Any help is highly appreciated

Answers

  • 783956
    783956 Member Posts: 1,161
    edited July 2010
    EDIT: I just realized that this query probably doesn't give you what you are looking for after all. While it will display the leaf values, it does not display their root parent. I left the post here in case it may provide a starting point for an alternate solution that does everything you want.

    Hi,

    Since you only want the leaf values and those values cannot be parents, the following query will give you the results you want without traversing the hierarchy at all:
    select child
      from test_hierarchy
    minus
    select parent p
      from test_hierarchy;
    A word of caution, I have no idea if this will be any faster than the query you posted but, by definition, it should give you the results you are looking for. It is possible that a variation of this query (using a correlated query for instance instead of minus) may provide the performance you are seeking.

    HTH,

    John.

    Edited by: 440bx - 11gR2 on Jul 26, 2010 5:57 PM added the EDIT at the top.
  • 422652
    422652 Member Posts: 4
    In my case there can be more than one root.
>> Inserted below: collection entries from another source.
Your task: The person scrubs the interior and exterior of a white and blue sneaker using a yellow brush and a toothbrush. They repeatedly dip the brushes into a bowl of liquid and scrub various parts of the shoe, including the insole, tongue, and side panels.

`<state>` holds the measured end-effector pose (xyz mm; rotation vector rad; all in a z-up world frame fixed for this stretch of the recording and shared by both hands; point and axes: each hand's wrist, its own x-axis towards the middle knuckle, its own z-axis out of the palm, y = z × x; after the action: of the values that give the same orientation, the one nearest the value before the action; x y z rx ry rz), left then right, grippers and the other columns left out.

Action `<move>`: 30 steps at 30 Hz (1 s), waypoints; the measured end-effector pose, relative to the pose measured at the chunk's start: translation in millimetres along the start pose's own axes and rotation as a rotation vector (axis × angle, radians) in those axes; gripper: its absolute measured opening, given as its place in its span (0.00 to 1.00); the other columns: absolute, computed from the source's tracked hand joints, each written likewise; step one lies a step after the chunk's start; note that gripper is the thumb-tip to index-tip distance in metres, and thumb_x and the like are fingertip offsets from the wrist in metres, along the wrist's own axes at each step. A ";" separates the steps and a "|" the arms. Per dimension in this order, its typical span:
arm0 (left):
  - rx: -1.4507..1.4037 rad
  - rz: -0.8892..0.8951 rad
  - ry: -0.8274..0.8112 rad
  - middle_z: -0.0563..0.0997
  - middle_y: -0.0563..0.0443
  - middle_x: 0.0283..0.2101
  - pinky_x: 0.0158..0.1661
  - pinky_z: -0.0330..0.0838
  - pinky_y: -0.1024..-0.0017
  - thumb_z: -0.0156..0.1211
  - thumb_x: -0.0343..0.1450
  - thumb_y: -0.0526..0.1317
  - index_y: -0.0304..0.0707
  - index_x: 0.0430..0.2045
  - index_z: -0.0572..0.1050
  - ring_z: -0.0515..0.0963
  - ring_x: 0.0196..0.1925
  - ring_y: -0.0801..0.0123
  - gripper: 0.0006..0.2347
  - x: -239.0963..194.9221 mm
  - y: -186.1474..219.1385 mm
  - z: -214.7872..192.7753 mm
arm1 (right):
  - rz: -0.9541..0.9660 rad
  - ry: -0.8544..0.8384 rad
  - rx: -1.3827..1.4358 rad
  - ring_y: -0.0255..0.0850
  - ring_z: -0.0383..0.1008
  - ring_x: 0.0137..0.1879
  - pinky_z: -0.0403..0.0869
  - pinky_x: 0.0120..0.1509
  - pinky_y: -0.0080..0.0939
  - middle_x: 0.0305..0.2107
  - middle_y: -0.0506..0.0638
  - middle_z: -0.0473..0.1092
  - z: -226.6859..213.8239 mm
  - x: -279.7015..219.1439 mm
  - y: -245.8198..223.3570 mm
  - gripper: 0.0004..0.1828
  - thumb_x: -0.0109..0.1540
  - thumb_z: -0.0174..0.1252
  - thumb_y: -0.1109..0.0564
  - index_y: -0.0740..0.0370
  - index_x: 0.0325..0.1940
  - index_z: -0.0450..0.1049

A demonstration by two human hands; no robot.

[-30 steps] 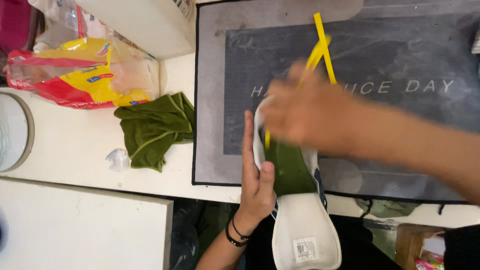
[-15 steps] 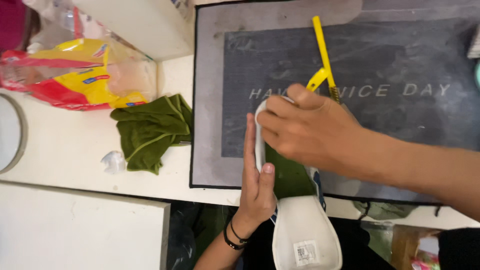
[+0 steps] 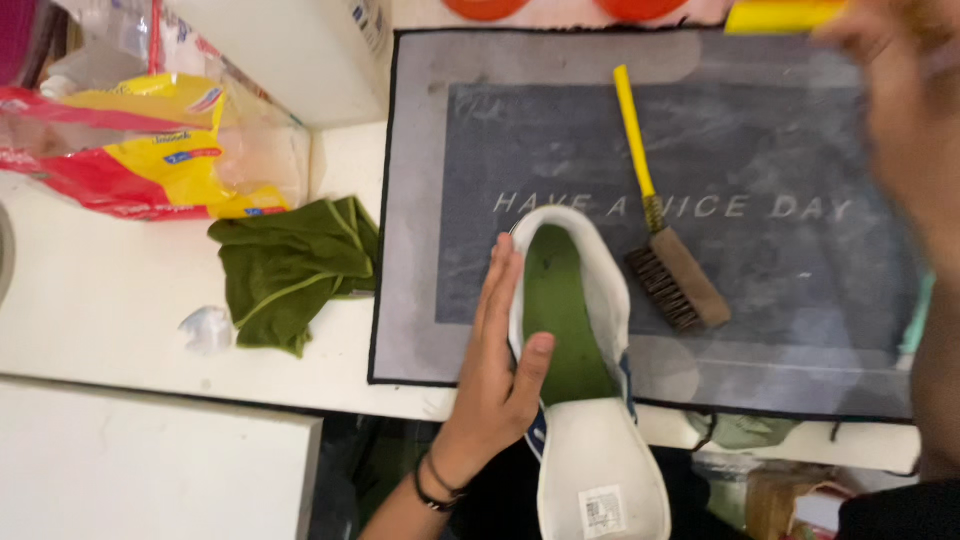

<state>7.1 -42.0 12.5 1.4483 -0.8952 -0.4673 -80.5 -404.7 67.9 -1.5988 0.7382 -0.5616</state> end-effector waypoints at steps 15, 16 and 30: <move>0.932 0.503 -0.705 0.87 0.51 0.39 0.73 0.64 0.41 0.69 0.68 0.29 0.43 0.35 0.85 0.84 0.48 0.55 0.07 86.1 57.3 -16.7 | -0.839 0.010 -1.308 0.66 0.76 0.42 0.74 0.39 0.65 0.38 0.63 0.73 14.8 170.1 44.6 0.13 0.72 0.58 0.65 0.70 0.57 0.84; 1.003 0.483 -0.686 0.84 0.53 0.38 0.59 0.68 0.49 0.68 0.67 0.31 0.45 0.34 0.82 0.80 0.46 0.56 0.06 86.3 66.0 -29.1 | -0.890 0.098 -1.483 0.59 0.77 0.38 0.74 0.34 0.57 0.32 0.56 0.74 23.7 180.6 44.1 0.05 0.69 0.63 0.58 0.62 0.45 0.81; 0.620 0.048 -0.246 0.90 0.45 0.46 0.55 0.84 0.64 0.63 0.72 0.28 0.40 0.52 0.84 0.91 0.46 0.59 0.15 46.8 26.7 -103.7 | -0.777 -0.011 -1.030 0.68 0.76 0.44 0.68 0.42 0.65 0.41 0.69 0.78 43.2 181.2 19.0 0.06 0.76 0.65 0.62 0.70 0.51 0.78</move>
<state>107.7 -7.5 60.9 1.9497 -1.3468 -0.3485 70.8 -509.5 33.5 -2.8912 0.3571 -0.7716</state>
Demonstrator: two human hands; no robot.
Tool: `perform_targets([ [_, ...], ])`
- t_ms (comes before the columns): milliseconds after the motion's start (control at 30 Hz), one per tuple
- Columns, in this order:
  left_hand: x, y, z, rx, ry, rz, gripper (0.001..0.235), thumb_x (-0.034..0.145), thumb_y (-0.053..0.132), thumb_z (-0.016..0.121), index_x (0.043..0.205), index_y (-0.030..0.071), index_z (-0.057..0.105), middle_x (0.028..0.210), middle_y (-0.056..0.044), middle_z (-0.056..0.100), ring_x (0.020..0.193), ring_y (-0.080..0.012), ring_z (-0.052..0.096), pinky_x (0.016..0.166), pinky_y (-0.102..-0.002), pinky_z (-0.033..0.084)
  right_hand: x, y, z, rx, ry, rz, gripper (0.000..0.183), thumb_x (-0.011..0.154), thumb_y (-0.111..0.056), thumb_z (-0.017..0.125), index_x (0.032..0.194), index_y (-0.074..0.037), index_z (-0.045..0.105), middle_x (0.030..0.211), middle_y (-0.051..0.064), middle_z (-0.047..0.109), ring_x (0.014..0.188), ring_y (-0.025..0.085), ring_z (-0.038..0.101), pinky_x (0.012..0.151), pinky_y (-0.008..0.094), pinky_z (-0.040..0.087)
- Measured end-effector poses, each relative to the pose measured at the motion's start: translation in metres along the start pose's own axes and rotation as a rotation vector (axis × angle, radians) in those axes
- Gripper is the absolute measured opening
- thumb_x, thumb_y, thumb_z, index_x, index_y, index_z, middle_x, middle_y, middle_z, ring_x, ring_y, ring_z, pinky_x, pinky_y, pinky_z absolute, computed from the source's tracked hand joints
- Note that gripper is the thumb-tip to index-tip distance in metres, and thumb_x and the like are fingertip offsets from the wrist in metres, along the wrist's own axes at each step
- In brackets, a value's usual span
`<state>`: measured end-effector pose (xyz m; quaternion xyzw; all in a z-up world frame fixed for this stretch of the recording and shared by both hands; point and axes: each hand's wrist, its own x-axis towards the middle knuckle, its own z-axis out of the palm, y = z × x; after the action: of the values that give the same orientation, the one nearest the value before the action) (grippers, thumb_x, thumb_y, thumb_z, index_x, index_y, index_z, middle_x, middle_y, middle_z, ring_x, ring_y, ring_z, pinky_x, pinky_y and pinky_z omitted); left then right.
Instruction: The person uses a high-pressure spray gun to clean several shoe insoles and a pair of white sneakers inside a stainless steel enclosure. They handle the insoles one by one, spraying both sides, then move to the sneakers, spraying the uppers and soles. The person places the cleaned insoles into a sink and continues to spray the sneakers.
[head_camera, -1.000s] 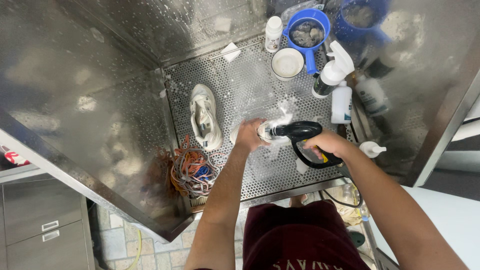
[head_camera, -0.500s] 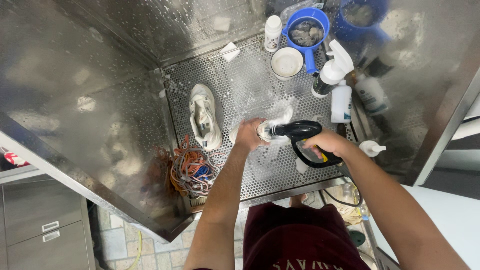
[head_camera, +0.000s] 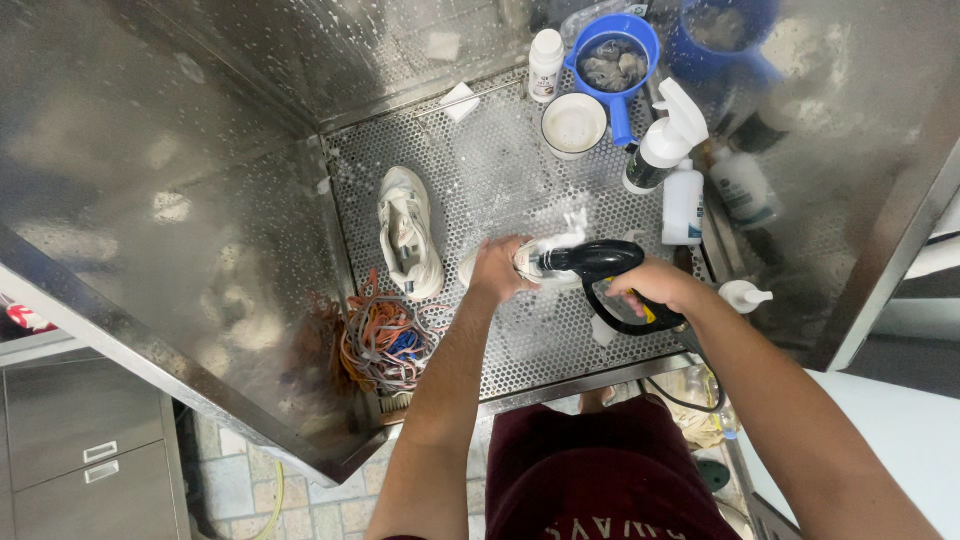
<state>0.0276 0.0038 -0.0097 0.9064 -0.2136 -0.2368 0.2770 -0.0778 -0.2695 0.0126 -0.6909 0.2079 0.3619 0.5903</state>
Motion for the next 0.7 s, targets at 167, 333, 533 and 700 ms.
perform_targets([
  [167, -0.0025, 0.0040, -0.0036, -0.001, -0.018, -0.011, 0.094, 0.049, 0.025, 0.100, 0.135, 0.017, 0.063, 0.141, -0.004, 0.064, 0.137, -0.0208, 0.053, 0.128, -0.047, 0.016, -0.0001, 0.0008, -0.0008, -0.014, -0.006, -0.031, 0.024, 0.078, -0.013, 0.072, 0.064, 0.000, 0.059, 0.054, 0.010, 0.056, 0.043, 0.021, 0.054, 0.048, 0.037, 0.046],
  [333, -0.0012, 0.0018, -0.0024, 0.014, -0.004, 0.002, 0.096, 0.049, 0.025, 0.101, 0.137, 0.017, 0.062, 0.143, -0.006, 0.061, 0.137, -0.0221, 0.052, 0.127, -0.047, 0.017, -0.0016, 0.0000, 0.0000, 0.023, -0.008, -0.016, 0.022, 0.078, -0.012, 0.073, 0.065, 0.000, 0.060, 0.055, 0.009, 0.056, 0.044, 0.020, 0.053, 0.047, 0.037, 0.045],
  [533, -0.0013, 0.0026, -0.0022, 0.012, -0.014, -0.009, 0.096, 0.050, 0.023, 0.100, 0.138, 0.017, 0.061, 0.143, -0.004, 0.061, 0.139, -0.0214, 0.050, 0.128, -0.046, 0.016, -0.0008, 0.0000, 0.0006, 0.039, -0.006, -0.012, 0.022, 0.078, -0.012, 0.072, 0.064, -0.001, 0.059, 0.055, 0.009, 0.055, 0.045, 0.020, 0.052, 0.047, 0.037, 0.045],
  [700, -0.0024, 0.0078, -0.0053, -0.010, -0.031, -0.039, 0.092, 0.051, 0.023, 0.100, 0.135, 0.018, 0.062, 0.143, -0.003, 0.061, 0.139, -0.0208, 0.049, 0.129, -0.046, 0.013, -0.0019, -0.0013, -0.0002, -0.001, 0.008, 0.023, 0.027, 0.080, -0.014, 0.072, 0.062, 0.000, 0.058, 0.055, 0.010, 0.055, 0.045, 0.021, 0.053, 0.049, 0.038, 0.046],
])
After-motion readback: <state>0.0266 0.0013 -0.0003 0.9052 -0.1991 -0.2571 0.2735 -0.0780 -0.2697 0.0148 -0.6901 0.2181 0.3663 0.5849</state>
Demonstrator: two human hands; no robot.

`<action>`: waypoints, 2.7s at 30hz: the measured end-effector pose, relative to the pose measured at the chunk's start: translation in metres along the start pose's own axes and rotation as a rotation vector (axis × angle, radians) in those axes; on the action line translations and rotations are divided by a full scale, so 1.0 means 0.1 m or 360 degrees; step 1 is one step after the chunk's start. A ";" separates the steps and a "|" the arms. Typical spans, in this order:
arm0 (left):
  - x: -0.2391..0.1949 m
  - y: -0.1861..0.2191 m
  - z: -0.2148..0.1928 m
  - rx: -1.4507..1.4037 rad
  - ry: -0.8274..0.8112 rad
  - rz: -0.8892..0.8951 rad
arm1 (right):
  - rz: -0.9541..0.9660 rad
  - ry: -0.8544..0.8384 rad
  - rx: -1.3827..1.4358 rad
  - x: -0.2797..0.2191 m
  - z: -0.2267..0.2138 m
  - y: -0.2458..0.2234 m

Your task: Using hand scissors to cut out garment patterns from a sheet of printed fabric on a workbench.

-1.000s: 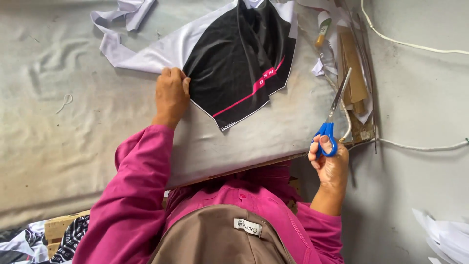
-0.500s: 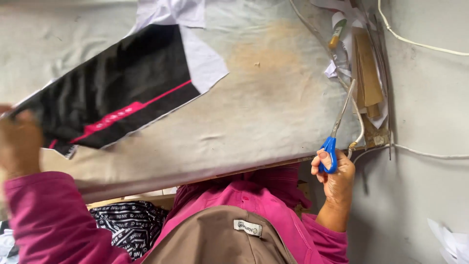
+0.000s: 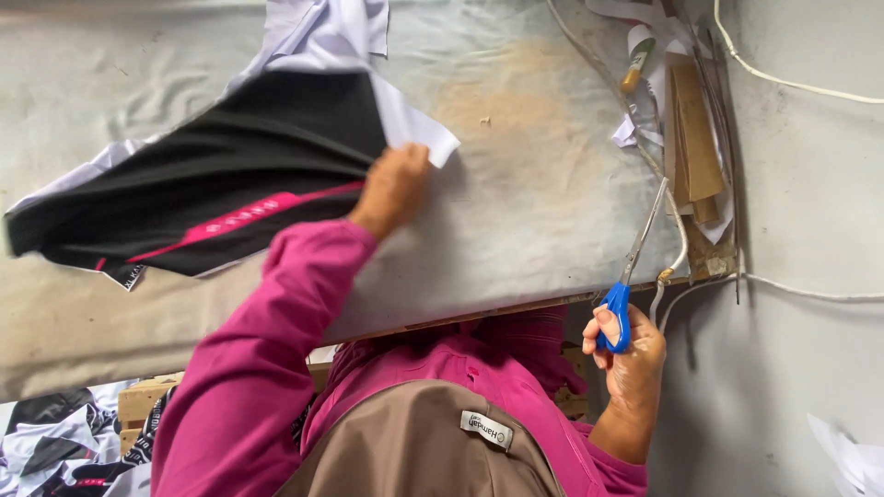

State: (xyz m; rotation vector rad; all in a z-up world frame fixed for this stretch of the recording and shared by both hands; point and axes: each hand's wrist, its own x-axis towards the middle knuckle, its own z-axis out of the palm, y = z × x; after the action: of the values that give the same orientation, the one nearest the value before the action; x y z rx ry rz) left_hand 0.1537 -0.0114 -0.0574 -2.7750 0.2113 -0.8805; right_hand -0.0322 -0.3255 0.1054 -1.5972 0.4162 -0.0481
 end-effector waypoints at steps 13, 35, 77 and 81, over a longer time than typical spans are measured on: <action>0.77 -0.79 0.05 -0.1169 -0.0325 -0.0406 | 0.0295 -0.0059 -0.0312 0.06 0.03 -0.14; -0.33 -1.71 -1.10 -0.0878 -0.0008 -0.0338 | 0.0550 -0.0558 -0.0227 -0.08 0.11 0.27; 0.13 -1.48 -0.36 -0.0922 -0.0392 -0.0675 | 0.0944 -0.1122 -0.0250 0.05 0.40 0.10; 0.31 -1.47 -0.81 -0.0701 -0.0073 -0.0633 | 0.1216 -0.1311 -0.0164 -0.06 0.27 0.02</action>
State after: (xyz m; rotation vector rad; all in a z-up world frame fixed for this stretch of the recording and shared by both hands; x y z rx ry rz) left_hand 0.1415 0.1107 0.0610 -3.3166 -0.1885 -0.9497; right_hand -0.0304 -0.2977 0.1029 -1.3234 0.3460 1.1825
    Let's say A and 1 are root nodes and I want to select all the leaf children for A and all the leaf children for 1 along with the information as to which leaves are children for A and which are children for 1. So I want the information for parents also along with their leaf children
  • Frank Kulash
    Frank Kulash Member, Moderator Posts: 40,497 Red Diamond
    Hi,

    Welcome to the forum!

    Sorry, I think SELECT DISTINCT is the best that you can do in SQL. I've never heard of any built-in feature that checks for distinct nodes as it traverses the graph.
    You could write something in PL/SQL (a pipelined fucntion, perhaps) that checks each new node against a list of nodes already found. There's no guarantee it will be faster, though.

    Thanks for supplying the CREATE TABLE and INSERT statements; that's very hepful.
  • 783956
    783956 Member Posts: 1,161
    Hi Frank,

    This is a "wild" guess on my part.

    I thought that the number of traversals thought the hierarchy would be lower going from leaf to parent instead of parent to leaf. Of course, the downside is that there is a potentially significant cost to determine the leaves to start with.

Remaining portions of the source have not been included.